Анна поймала себя на том, что слушает с интересом.
- А как вы сюда попали? – зачем-то перебила она.
- А? Да… Я устроил погром в этой берлоге разврата, моей бывшей квартире, и жена вызвала скорую.
- Но здесь же, за решеткой еще страшней! - Анна знобко поежилась.
- Да, здесь находятся люди с треснутыми котелками, и не грех над этим посмеяться. На самом деле весь мир потихоньку сходит с ума. Зато только здесь я наконец-то снова увидел человеческие лица. Вспомнил, что рожден людьми и в человеческом обществе. Я вспомнил, что знал законы чести и совести, жил по этим законам, был хорошим другом, и у меня тоже были настоящие друзья. Мы делились последним, у нас был один велосипед на целый двор…
Их больше не стало... Кто-то сбежал за границу, потеряв последнюю надежду устроиться на работу, кто-то начал пить и отравился паленой водкой, кто-то просто умер... Их много умерло просто оттого, что стали ненужными.
- Психиатрический диагноз – клеймо на всю жизнь, - Анна озвучила мучающую ее мысль, - как с этим жить? Почему люди сходят с ума?

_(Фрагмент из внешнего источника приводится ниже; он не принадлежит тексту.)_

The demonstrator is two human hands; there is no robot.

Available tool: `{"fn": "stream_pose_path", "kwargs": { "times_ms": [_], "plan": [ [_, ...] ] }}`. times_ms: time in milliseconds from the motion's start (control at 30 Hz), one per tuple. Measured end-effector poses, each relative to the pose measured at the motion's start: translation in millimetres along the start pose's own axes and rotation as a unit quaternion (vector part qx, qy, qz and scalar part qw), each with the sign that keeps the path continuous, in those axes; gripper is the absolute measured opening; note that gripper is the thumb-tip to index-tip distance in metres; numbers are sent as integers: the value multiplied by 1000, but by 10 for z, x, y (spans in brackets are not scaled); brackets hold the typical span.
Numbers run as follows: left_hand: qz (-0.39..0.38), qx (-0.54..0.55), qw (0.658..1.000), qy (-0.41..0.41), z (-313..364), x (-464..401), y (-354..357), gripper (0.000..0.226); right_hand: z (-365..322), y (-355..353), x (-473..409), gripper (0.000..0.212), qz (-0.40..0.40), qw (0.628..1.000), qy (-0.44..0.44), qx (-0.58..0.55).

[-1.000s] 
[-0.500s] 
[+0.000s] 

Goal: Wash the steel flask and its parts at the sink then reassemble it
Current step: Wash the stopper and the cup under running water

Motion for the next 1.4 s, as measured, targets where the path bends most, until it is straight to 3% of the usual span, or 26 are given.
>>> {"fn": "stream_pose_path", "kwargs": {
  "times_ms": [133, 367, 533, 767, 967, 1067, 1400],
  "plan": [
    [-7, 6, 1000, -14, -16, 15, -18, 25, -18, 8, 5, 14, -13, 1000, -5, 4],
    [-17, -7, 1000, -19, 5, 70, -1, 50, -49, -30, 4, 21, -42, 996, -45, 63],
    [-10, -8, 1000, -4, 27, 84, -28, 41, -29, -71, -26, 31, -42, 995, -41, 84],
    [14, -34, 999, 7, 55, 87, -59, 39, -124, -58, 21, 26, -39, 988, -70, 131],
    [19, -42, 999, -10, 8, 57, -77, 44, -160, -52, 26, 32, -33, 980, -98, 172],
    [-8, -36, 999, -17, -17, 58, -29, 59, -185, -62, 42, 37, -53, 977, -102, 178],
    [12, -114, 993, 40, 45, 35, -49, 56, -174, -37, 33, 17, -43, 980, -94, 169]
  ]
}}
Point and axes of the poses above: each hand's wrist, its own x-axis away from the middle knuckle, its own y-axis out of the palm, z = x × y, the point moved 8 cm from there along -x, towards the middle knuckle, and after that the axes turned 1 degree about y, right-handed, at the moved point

- Это другая история, девочка. Простите, Анна, - поправился он, - «Сойти с ума не каждому дано, на это еще как минимум нужен ум», – процитировал он кого-то. – Грань между нормой и болезнью условна. Оглянитесь по сторонам. Разве нормально ненавидеть, завидовать, уничтожать, травить человека только за то, что он больше любим, удачлив? Нормально ли обогащаться, обворовывая близких? Где та грань нормы? А психиатрия - это самая молодая темная, то есть совсем не изученная область медицины. В психиатры идут самые слабые студенты, которые не тянут на серьезные медицинские специальности. Вот и изобретают диагнозы, основанные на шутовских и знахарских методиках. Выписывают всем подряд психотропные препараты, которые подавляют личность, отравляют все внутренние органы, ставят опыты над подобными себе. Современным психиатрам больше нечего предложить, как и врачам далекого прошлого, рекомендовавшим от всех болезней кровопускание. Кто-то склонен считать шизофрению вирусным заболеванием, до сих пор спорят о методах лечения, признавая иные бесчеловечными. Нет такой науки - психиатрия!
- А почему вы сказали, что только здесь увидели человеческие лица?
- Вот здесь и увидел. Только человек с нормальными человеческими чувствами способен потерять разум от того беспредела, в который мы погружаемся все глубже. Да какой же человек не сойдет с ума и выдержит то, что сделали с его Родиной, родителями, поднимавшими эту страну непосильным трудом? Дочерями, продающими себя, сыновьями, если не пущенными на пушечное мясо, то подсаженными на наркотики. Общество бесчеловечно, если насилуют его детей и выбрасывают на помойку стариков.
- Грустно, - только и смогла ответить Анна.